Now, if we have data that could save lives and protect the planet, keeping it private is morally indefensible. In this age, choosing not to share is choosing not to help. Sitting on data and capabilities while the world burns, you’re complicit in the problem.

Speaker

Werner Vogels


Reason

This is perhaps the most provocative statement in the entire presentation. Vogels makes a bold moral argument that transforms data sharing from a business decision into an ethical imperative. The language is deliberately strong—calling data hoarding ‘morally indefensible’ and suggesting complicity in global problems—which challenges the audience to reconsider their responsibilities.


Impact

This comment serves as the moral climax of the presentation, crystallizing all previous arguments into a clear ethical stance. It moves the discussion from technical possibilities and business cases to moral obligations, creating a sense of urgency and personal responsibility among the audience. This framing makes the subsequent call to action much more compelling.


Overall assessment

These key comments fundamentally shaped the discussion by transforming what could have been a standard technology presentation into a compelling moral argument about equity, justice, and responsibility in the AI age. Vogels masterfully used the personal story of Jim Gray’s disappearance as an entry point to reveal deeper systemic inequalities in data access.

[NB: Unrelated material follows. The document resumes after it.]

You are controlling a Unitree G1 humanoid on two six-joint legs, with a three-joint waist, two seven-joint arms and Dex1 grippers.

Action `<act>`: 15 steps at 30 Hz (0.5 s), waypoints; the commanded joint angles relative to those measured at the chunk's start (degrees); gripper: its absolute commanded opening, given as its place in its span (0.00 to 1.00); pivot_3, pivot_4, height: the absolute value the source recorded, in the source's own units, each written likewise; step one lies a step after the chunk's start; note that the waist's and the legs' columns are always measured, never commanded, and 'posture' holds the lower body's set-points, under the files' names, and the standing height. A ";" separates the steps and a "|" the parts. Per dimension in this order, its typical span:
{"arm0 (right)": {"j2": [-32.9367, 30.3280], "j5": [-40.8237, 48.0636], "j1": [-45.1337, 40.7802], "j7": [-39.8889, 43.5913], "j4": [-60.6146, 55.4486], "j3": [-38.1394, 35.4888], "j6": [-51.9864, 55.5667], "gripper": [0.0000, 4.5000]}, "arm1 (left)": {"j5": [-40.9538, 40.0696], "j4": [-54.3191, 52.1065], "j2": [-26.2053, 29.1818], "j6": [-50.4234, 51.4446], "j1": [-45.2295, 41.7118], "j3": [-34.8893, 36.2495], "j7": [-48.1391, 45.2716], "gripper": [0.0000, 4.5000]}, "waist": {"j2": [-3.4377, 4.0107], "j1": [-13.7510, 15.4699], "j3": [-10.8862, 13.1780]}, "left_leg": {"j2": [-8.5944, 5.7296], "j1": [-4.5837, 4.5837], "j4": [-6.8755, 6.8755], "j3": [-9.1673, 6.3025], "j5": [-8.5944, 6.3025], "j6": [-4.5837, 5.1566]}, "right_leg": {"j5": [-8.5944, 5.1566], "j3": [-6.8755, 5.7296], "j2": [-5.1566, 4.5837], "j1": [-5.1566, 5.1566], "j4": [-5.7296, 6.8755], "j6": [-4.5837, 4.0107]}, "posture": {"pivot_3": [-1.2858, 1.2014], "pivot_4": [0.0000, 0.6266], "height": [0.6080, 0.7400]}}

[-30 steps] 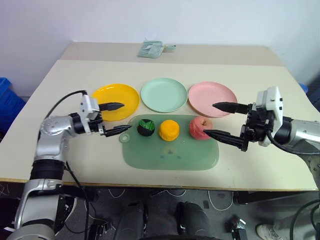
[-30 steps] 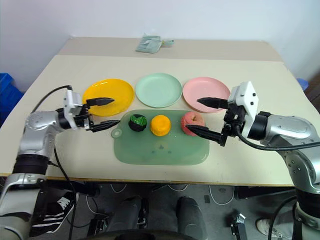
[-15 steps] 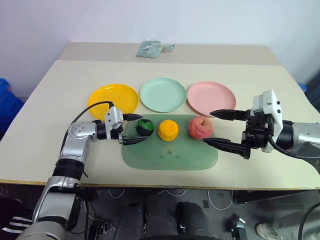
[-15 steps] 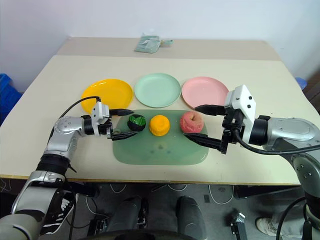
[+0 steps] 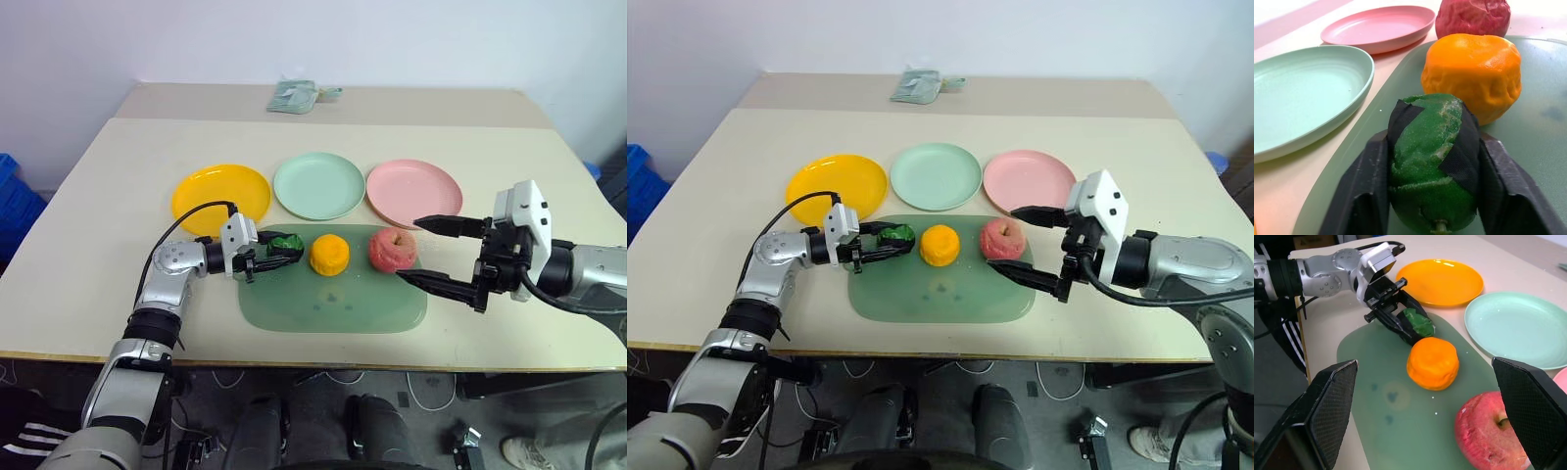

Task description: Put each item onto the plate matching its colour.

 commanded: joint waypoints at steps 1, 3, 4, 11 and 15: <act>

The most impactful comments consistently reframed technical capabilities as moral imperatives, moving the conversation from ‘what we can do’ to ‘what we must do.’ This approach created a narrative arc that built from individual tragedy to global responsibility, making the case that open data and democratized AI tools are not just beneficial but morally necessary. The discussion’s power lies in how it connected abstract technological concepts to concrete human consequences, ultimately positioning the audience not as passive consumers of technology but as active participants in addressing global inequities.


Follow-up questions

Would today’s AI have actually found Jim Gray?

Speaker

Werner Vogels


Explanation

This question explores whether current AI capabilities combined with available data could have successfully located a missing person in a case where traditional search methods failed in 2007


What data do you need? And more importantly, what data can you share?

Speaker

Werner Vogels


Explanation

This is a direct challenge posed to the audience to consider both their data requirements for solving problems and their responsibility to contribute data for global good


How do we end poverty? How do we ensure health?

Speaker

Werner Vogels


Explanation

These questions highlight the fundamental challenge that without proper mapping and geospatial data, it’s impossible to address basic humanitarian needs and achieve Sustainable Development Goals


Are people going to plant their crops? Or are we going to see a famine in Sudan?

Speaker

Werner Vogels


Explanation

This represents a critical research question that humanitarian organizations needed to answer using AI and satellite data to predict and prevent potential famine during wartime


Disclaimer: This is not an official session record. DiploAI generates these resources from audiovisual recordings, and they are presented as-is, including potential errors. Due to logistical challenges, such as discrepancies in audio/video or transcripts, names may be misspelled. We strive for accuracy to the best of our ability.